Unfortunately for Kelsea, not all of the other nobles attending the audience seem to get that basic fact, and she appears to be losing their support. Why can’t they just forget all their problems and concentrate on how much of a dog this Andrews woman is! Fortunately for Kelsea, one of her guards, Mhurn, was one of Lady Andrews’s villagers, and he calls her out on some of the actual shitty things that she did, like locking out the poor people who attempted to find sanctuary in her household.

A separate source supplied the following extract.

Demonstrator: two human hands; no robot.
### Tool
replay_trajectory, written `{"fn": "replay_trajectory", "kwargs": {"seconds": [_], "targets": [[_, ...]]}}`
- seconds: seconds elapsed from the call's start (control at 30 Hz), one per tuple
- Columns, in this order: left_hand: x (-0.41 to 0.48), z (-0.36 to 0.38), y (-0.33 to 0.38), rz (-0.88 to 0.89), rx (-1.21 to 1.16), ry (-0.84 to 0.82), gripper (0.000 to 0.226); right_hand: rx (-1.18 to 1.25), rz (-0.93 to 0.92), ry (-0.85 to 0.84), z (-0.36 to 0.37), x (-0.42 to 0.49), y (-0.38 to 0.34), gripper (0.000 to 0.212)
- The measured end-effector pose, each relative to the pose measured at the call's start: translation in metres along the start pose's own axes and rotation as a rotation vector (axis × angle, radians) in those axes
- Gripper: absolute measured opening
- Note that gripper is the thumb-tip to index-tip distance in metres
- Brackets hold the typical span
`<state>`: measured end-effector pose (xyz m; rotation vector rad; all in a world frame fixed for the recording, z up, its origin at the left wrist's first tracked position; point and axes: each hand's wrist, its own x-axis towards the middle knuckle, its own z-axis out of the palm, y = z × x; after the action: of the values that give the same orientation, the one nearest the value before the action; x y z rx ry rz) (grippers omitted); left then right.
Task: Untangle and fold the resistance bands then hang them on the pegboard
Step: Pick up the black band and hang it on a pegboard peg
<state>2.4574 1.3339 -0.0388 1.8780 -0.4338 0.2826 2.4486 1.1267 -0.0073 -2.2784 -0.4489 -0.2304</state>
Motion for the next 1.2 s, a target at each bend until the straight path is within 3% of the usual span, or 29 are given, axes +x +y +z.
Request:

I’ve known the Queen barely a month, but I promise you, when the Mort come, she will try to cram the entire Tearling into this Keep, and she won’t care how recently they’ve bathed or how poor they are. She’ll make room for all.”

I hope that Kelsea has enough food for all, because otherwise that’s going to go south pretty quickly. Anyway, Lady Andrews demands the guard be whipped for his insolence, and Kelsea tells her to get the hell out once again. This time, she complies.

In the space of seconds, a thousand tiny lines sprung up in the taut skin of her face.

Yo, I hope you didn’t forget that this lady is old! And therefore bad!

I’m still not done with this chapter, which is really something of a gold mine. There’s some freaky stuff coming up involving child abuse and psychic friends that deserves its own post. Mercedes Lackey would blush, that’s all I can say.